As I had been spending a lot of time around demand management workflows recently, I started to wonder if it would be possible to incorporate workflow approval tasks onto an IE9 jump list. After a little experimenting, I am pleased to announce IE9 Jump Lists Version 2.0 Smile

What does it do?

Just like the previous release, V2 provides quick access to core Project Server functions for users that choose to pin the site to their Windows 7 taskbar. Unlike the previous version, it will also poll Project Server to see if any workflow approval tasks are outstanding for the current user, specifically any tasks that are not in the status of completed and add them to the pinned menu in a special ‘Workflow tasks’ area.

Workflow tasks in IE9 Jumplist

Clicking on an approval task form the jump list will open up the approval task within Project Server for the user to action the approval.

Clicking on a task will bring up the correct approval page

Finally, V2 will also notify the user via a handy notification icon to show when there are outstanding workflow approvals awaiting action.

Taskbar notification

To give you a more detailed example of what V2 can do, I have created a small screencast showing the major features.

How it works

The new version of the IE9 Jump lists leverages a fantastic jQuery library called Pinify that is designed to reduce the effort and time required to implement IE9 jump lists on a site as well as providing a number of additional capabilities including notifications, discoverability and thumbnails.

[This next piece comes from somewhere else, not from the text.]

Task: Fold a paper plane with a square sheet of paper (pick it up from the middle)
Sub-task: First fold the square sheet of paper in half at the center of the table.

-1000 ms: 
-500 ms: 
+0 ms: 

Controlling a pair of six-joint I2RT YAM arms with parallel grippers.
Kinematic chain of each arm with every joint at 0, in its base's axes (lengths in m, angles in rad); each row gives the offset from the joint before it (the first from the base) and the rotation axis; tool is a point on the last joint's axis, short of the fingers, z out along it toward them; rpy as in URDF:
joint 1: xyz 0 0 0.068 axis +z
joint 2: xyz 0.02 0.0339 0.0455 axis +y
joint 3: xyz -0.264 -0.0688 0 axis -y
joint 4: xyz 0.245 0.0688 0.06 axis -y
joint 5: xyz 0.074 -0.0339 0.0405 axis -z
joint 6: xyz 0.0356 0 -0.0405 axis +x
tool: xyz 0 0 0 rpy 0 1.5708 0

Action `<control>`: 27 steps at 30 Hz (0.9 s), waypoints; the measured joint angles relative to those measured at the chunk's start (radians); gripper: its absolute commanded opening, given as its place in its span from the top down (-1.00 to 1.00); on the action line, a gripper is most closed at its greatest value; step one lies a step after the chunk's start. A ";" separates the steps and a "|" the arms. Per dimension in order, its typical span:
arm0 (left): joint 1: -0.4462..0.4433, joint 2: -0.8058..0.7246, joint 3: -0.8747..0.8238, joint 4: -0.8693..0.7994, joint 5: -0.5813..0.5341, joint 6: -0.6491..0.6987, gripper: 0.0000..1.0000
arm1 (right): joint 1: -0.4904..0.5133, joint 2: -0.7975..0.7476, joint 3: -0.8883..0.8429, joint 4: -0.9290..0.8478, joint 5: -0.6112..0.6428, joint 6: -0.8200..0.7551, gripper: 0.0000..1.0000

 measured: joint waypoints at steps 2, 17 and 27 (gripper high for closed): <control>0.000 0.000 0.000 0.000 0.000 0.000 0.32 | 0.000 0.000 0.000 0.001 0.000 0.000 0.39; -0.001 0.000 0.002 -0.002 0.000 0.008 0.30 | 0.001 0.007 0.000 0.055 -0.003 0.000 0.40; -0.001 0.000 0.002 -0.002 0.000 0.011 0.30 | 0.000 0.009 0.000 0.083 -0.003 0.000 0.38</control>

In our particular case, I have leveraged pinify to provide the static jump list components and to provide the plumbing to display the dynamic workflow tasks and notifications.

The other main components of the solution are:

  • Leveraging the SPServices jQuery plugin to poll SharePoint to get the currently logged on user
  • Using SharePoint’s inbuilt REST interface to lists to poll the currently assigned Workflow tasks from the ProjectServerWorkflowTasks list
  • Parsing the returned results via JSON
  • And finally, displaying a notification to the user on the task bar when Workflow Approval tasks are outstanding.

I am not going to go into the specifics of the implementation in this post due to the solution being slightly more complex than its predecessor. Instead, I have wrapped the whole solution, associated graphics and JavaScript files into a simple to install SharePoint feature, the source of which and Visual Studio project is available to download from my Skydrive account. In order for you to use this yourself, all that is needed is to:

1. Ensure you have a Shared Documents document library in your PWA site

2. Open the ie9jumplist.js file in the solution and update the PWA URL and ProjectServerWorkflowTasks list id to match your environment

3. Compile, test, deploy and enjoy.

N.B. This code is provided as is. No warranty is provided. You are responsible for testing the solution prior to deployment. The author accepts no responsibility for anything that may happen as a result of installing and using this code, etc, etc.